Ensure float to be smaller than exact value

Question

I want to calculate a sum of the following form in C++

float result = float(x1)/y1+float(x2)/y2+....+float(xn)/yn

xi,yi are all integers. The result will be an approximation of the actual value. It is crucial that this approximation is smaller or equal to the actual value. I can assume that all my values are finite and positive. I tried using nextf(,0) as in this code snippet.

cout.precision( 15 );
float a = 1.0f / 3.0f * 10; //3 1/3
float b = 2.0f / 3.0f * 10; //6 2/3
float af = nextafterf( a , 0 );
float bf = nextafterf( b , 0 );
cout << a << endl;
cout << b << endl;
cout << af << endl;
cout << bf << endl;
float sumf = 0.0f;
for ( int i = 1; i <= 3; i++ )
{
    sumf = sumf + bf;
}
sumf = sumf + af;
cout << sumf << endl;

As one can see the correct solution would be 3*6,666... +3.333.. = 23,3333... But as output I get:

3.33333349227905
6.66666698455811
3.33333325386047
6.66666650772095
23.3333339691162

Even though my summands are smaller than what they should represent, their sum is not. In this case applying nextafterf to sumf will give me 23.3333320617676 which is smaller. But does this always work? Is it possible that the rounding error gets so big that nextafterf still leaves me above the correct value?

I know that I could avoid this by implementing a class for fractions and calculating everything exactly. But I'm curious whether it is possible to achieve my goal with floats.

Answer 1

Try changing the float rounding mode to FE_TOWARDZERO.

See code example here:

Change floating point rounding mode

Answer 2

My immediate reaction is that the approach you're taking is fundamentally flawed.

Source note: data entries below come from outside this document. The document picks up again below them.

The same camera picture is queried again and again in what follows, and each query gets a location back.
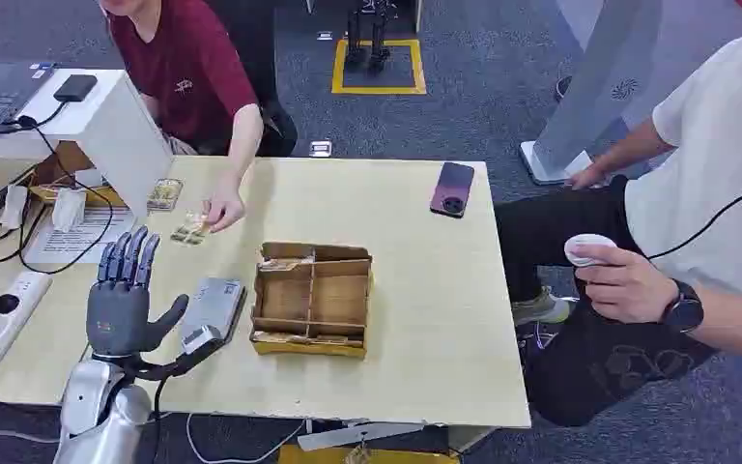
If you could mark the wooden compartment box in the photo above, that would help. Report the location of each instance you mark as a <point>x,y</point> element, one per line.
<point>329,301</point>

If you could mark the yellow flat box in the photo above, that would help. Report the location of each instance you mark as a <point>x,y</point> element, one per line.
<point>102,195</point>

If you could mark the person's right hand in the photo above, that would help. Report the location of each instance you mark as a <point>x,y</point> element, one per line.
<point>585,178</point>

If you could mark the gold printed card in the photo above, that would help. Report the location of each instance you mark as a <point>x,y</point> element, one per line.
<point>190,229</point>

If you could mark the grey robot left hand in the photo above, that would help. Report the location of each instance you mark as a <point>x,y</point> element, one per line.
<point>117,314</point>

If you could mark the gold card pack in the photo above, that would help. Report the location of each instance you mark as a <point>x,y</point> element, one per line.
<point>165,194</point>

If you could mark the person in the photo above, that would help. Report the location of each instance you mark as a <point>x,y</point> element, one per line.
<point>182,70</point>
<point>697,192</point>

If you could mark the person's left hand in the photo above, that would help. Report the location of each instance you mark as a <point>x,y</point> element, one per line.
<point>224,208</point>
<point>627,285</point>

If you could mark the printed paper sheet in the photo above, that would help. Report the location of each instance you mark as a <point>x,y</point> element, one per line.
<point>80,240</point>

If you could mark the card stack in wooden box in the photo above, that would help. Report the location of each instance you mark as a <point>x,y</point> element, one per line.
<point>294,340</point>

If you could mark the white desk riser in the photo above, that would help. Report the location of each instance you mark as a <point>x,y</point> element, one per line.
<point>115,134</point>

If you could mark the silver floor socket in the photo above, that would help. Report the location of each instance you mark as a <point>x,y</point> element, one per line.
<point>320,149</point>

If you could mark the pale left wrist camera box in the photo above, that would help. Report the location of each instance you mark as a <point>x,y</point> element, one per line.
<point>199,338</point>

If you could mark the pale sneaker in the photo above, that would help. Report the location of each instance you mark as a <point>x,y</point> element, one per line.
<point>540,309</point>

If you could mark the white desk bracket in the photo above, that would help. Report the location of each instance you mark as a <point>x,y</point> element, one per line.
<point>355,435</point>

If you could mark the black wristwatch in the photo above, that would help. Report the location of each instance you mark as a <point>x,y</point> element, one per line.
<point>684,310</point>

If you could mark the black power adapter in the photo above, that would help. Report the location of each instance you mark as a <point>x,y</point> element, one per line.
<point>76,87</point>

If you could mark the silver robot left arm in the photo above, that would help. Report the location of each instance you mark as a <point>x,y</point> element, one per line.
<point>99,410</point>

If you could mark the brown cardboard box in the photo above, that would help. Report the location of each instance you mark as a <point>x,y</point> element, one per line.
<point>67,163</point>

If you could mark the gold card in wooden box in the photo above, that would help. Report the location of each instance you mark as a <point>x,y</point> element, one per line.
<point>286,262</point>

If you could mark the grey flat card box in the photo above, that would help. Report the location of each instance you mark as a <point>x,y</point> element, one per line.
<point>216,304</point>

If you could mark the black robot legs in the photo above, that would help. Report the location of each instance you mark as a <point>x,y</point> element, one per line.
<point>371,35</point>

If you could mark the dark purple smartphone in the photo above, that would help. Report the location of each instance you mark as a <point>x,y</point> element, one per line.
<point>452,189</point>

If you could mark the white floor stand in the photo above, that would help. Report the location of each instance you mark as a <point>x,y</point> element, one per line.
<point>595,96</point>

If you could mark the white crumpled tissue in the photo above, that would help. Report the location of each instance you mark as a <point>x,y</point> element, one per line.
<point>69,209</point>
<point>14,206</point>

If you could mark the white handheld remote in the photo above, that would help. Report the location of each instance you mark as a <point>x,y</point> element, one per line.
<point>583,245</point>

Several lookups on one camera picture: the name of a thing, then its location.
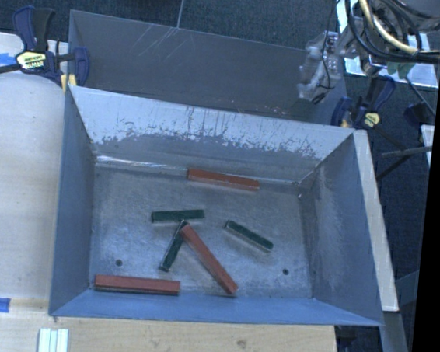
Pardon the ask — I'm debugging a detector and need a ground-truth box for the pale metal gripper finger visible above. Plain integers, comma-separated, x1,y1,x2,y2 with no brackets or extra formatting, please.
302,28,340,64
295,54,341,106

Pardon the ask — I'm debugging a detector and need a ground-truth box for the red-brown flat block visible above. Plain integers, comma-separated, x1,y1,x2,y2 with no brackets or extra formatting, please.
93,271,183,300
185,167,262,193
172,223,246,297

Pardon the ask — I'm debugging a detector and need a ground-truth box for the dark green flat block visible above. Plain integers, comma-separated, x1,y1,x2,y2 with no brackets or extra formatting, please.
220,218,278,254
149,204,207,230
158,218,190,275

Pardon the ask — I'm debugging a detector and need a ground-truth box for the grey metal bin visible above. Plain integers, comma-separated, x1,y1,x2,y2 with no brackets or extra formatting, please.
37,9,428,352

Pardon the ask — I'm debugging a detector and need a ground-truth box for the pale wood board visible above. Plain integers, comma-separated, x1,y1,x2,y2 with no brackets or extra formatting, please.
0,69,75,306

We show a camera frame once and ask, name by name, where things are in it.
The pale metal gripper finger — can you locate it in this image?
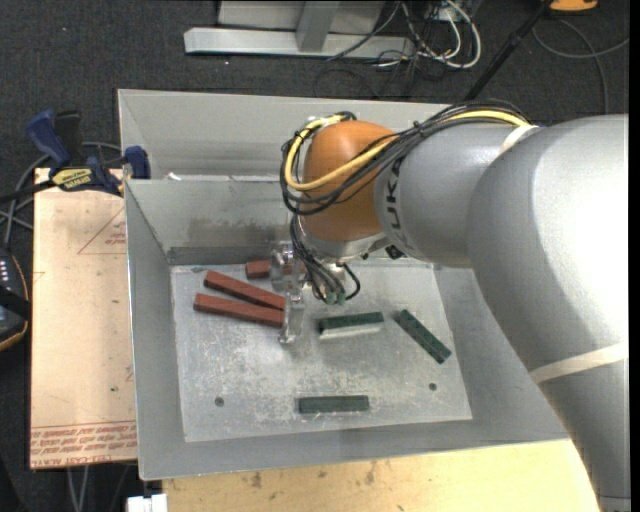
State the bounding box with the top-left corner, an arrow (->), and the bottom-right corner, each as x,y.
269,242 -> 302,294
277,292 -> 307,346

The red-brown flat block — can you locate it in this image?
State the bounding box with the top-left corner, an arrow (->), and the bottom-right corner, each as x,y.
203,269 -> 288,312
244,258 -> 307,281
192,292 -> 286,330

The dark green flat block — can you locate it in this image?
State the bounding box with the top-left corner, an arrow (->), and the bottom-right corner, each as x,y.
297,394 -> 371,415
317,311 -> 386,342
394,308 -> 453,366

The grey metal bin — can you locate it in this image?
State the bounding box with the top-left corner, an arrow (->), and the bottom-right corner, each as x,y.
117,88 -> 576,482

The brown cardboard board, red print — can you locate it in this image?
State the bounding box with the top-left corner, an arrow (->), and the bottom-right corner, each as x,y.
29,167 -> 139,471

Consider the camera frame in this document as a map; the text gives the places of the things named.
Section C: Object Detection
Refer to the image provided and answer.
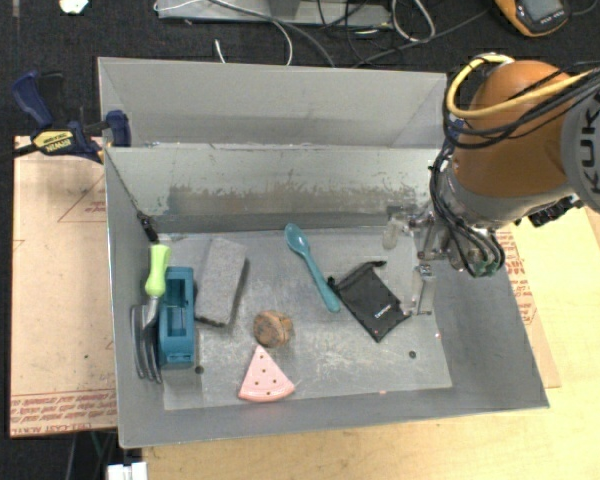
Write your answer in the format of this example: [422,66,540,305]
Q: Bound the black cylinder on white bracket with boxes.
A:
[527,195,584,229]

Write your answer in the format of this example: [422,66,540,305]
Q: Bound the grey metal bin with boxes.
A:
[97,56,551,450]

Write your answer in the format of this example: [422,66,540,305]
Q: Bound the brown cardboard board, red print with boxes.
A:
[9,135,564,439]

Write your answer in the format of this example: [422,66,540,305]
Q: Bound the pink toy watermelon slice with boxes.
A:
[236,343,297,403]

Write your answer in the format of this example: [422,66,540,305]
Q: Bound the teal plastic box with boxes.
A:
[157,266,199,369]

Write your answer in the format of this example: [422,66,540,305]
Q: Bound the green-handled metal garden fork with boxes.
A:
[129,243,174,385]

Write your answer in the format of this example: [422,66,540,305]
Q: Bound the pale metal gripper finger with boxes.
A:
[382,214,412,251]
[410,262,438,318]

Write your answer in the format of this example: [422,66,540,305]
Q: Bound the teal plastic spoon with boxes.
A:
[283,222,342,315]

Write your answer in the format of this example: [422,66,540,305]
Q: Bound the black fabric pouch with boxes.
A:
[326,260,413,344]

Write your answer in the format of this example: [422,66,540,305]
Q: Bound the grey sponge block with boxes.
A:
[194,236,249,328]

The problem is that with floating point numbers, the size of step that nextafter will take will depend on the magnitude of the numbers involved. Let's consider a somewhat extreme example:

#include <iostream>
#include <iomanip>
#include <cmath>

int main() { 
    float num = 1.0e-10f;
    float denom = 1.0e10f;

    std::cout << std::setprecision(7) << num - std::nextafterf(num, 0) << "\n";
    std::cout << std::setprecision(7) << denom - std::nextafterf(denom, 0) << "\n";
}

Result:

6.938894e-018
1024

So, since the numerator is a lot smaller than the denominator, the increment is also much smaller.

The result seems fairly clear: instead of the result being slightly smaller than the input, the result should be quite a bit larger than the input.

If you want to ensure the result is smaller than the correct number, the obvious choice would be to round the numerator down, but the denominator up (i.e. nextafterf(denom, positive_infinity). This way, you get a smaller numerator and a larger denominator, so the result is always smaller than the un-modified version would have been.

Answer 3

float result = float(x1)/y1+float(x2)/y2+....+float(xn)/yn has 3 places where rounding may occur.

1. Conversion of int to float - it is not always exact.
2. Division floating point x/floating point y
3. Addition: floating point quotient + floating point quotient.

By using the next, (either up or down per the equation needs), the results will certainly be less than the exact mathematical value. This approach may not generate the float closest to the exact answer, yet will be close and certainly smaller.

float foo(const int *x, const int *y, size_t n) {
  float sum = 0.0;
  for (size_t i=0; i<n; i++) {  // assume x[0] is x1, x[1] is x2 ...
    float fx = nextafterf(x[i], 0.0);
    float fy = nextafterf(y[i], FLT_MAX);
    // divide by slightly smaller over slightly larger
    float q = nextafterf(fx / fy, 0.0);
    sum = nextafterf(sum + q, 0.0);
  }
  return sum;
}